### Required action
Your task is to reproduce the listing exactly, without its images.

### Material provided
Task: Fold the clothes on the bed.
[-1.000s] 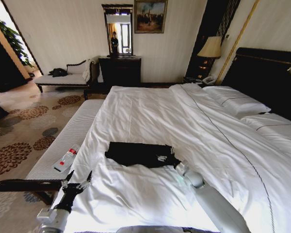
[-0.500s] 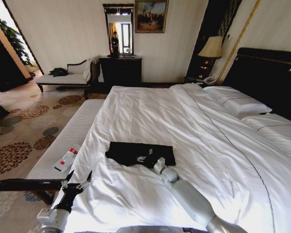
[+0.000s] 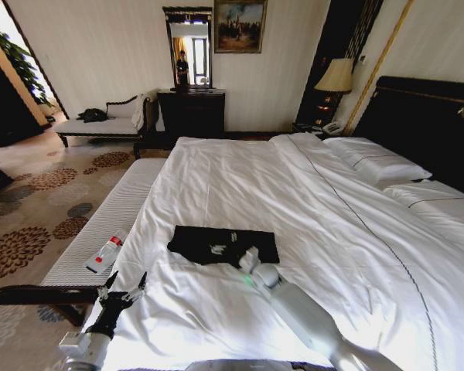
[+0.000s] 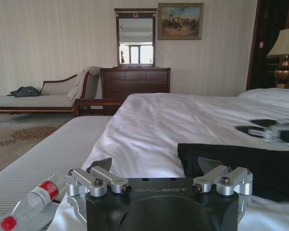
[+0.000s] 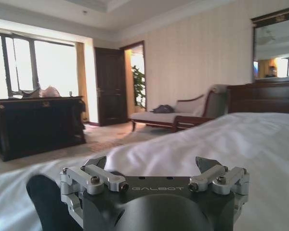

### Task response
Task: Fold the clothes on the bed.
[-1.000s] 
[-0.500s] 
[+0.000s] 
[+0.000s] 
[+0.000s] 

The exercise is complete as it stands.